Ich hörte Rosie vor Aufregung und Glück quietschen. »Oh, Kevin«, hörte ich sie sagen, »wie wunderbar! Oh, ich bin so froh! Aber warum hast du nichts gesagt? Mach das nie wieder!«
Sie kam zurück, ihr hübsches Gesicht glühte förmlich. »Weißt du, was dieser schreckliche Kevin gemacht hat? Er hat seit fast drei Wochen einen Nierenstein gehabt - war beim Arzt und so -, hatte schreckliche, quälende Schmerzen und mußte mit einer Operation rechnen - und wollte mir nichts sagen, weil er Angst hatte, ich könnte mir Sorgen machen. Der Idiot! Kein Wunder, daß er sich so elend fühlte, und dabei ist er nicht darauf gekommen, daß sein Elend mich viel unglücklicher machen könnte als die Wahrheit. Also wirklich! Man sollte einem Mann nicht ohne Wärter rauslassen.«
»Aber warum bist du jetzt so glücklich?«
»Weil er den Stein ausgeschieden hat. Er hat den Stein vor wenigen Augenblicken ausgeschieden und als erstes mich angerufen, was sehr umsichtig von ihm war - und höchste Zeit. Er klang so glücklich und fröhlich. Es war, als wäre mein alter Kevin zu mir zurückgekehrt. Es war, als wäre er genau wie die Fotografie geworden, die -«
Dann, halb kreischend: »Wo ist die Fotografie?«
Ich war aufgestanden und zum Aufbruch bereit. Während ich raschen Schrittes zur Tür marschierte, sagte ich: »Ich habe sie vernichtet. Darum hat er den Stein ausgeschieden. Andernfalls - «
»Du hast sie vernichtet? Du -«
Ich war zur Tür hinaus. Dankbarkeit erwartete ich natürlich keine, aber ein Mord schien mir nicht ausgeschlossen. Ich wartete nicht auf den Fahrstuhl, sondern eilte so schnell ich nur irgend konnte die Treppen hinunter, doch Rosies langgezogenes Wehklagen hörte ich noch ganze zwei Stockwerke durch die Tür.
Zu Hause angekommen, verbrannte ich die Fetzen des Fotos.
Ich habe sie nie wiedergesehen. Wie man mir sagte, ist Kevin ein reizender und liebevoller Ehemann, und sie sind sehr glücklich miteinander, aber in dem einen Brief, den ich von ihr bekam - sieben Seiten in kleiner Handschrift und fast zusammenhanglos - ließ sie keinen Zweifel daran, daß der Nierenstein ihrer Meinung nach die einzige Erklärung für Kevins Übellaunigkeit und die Tatsache, daß sie in exakter Übereinstimmung mit dem Foto kam und ging, reiner Zufall war.

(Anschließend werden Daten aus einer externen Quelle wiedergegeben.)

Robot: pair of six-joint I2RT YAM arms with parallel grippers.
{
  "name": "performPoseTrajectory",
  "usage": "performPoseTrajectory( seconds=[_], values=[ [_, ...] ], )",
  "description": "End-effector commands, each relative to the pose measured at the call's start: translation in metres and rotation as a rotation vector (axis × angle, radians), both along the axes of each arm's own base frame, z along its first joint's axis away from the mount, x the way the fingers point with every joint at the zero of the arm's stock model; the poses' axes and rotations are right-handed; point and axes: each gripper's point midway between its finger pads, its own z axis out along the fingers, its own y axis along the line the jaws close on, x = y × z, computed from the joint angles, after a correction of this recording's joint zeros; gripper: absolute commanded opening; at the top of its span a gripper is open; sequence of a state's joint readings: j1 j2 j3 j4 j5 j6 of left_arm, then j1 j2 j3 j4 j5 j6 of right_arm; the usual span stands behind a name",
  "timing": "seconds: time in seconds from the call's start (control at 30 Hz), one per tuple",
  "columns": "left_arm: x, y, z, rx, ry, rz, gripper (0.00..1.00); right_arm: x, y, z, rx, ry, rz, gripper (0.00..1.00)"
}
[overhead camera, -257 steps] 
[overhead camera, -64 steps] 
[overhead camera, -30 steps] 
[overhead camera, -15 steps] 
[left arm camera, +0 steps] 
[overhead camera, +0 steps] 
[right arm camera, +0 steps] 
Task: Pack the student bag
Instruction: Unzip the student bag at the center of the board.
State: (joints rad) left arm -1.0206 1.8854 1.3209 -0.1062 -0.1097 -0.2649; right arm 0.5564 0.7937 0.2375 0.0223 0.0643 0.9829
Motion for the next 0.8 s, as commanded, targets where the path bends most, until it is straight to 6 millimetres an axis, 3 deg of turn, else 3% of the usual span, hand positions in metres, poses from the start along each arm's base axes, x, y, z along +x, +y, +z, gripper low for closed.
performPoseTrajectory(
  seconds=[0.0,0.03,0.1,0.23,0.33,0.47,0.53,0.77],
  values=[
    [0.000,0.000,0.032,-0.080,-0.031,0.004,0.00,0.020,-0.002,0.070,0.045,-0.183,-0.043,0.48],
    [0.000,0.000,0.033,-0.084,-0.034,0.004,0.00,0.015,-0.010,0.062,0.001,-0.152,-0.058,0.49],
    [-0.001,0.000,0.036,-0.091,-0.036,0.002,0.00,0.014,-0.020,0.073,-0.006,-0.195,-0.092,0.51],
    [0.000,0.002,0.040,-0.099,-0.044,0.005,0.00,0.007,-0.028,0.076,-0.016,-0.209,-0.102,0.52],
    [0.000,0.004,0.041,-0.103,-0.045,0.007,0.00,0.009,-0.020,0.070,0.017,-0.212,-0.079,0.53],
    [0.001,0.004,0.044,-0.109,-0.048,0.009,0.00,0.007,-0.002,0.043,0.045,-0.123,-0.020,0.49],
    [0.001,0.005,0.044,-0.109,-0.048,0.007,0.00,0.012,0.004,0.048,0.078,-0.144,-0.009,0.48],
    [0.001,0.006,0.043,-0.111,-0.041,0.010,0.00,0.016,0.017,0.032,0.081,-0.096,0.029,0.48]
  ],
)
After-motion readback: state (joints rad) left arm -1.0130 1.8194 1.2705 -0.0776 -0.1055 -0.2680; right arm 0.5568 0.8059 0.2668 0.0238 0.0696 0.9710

Sie schloß mit ein paar ungerechtfertigte Drohungen gegen mein Leben und, was eher die gegenteilige Wirkung hatte, gegen bestimmte Körperteile, wobei sie Wörter und Ausdrücke benutzte, bei denen ich geschworen hätte, daß sie sie noch nie gehört hätte, geschweige denn zu Papier bringen würde.
Und ich vermute, sie wird mich nie wieder küssen, was ich aus einem seltsamen Grund enttäuschend finde.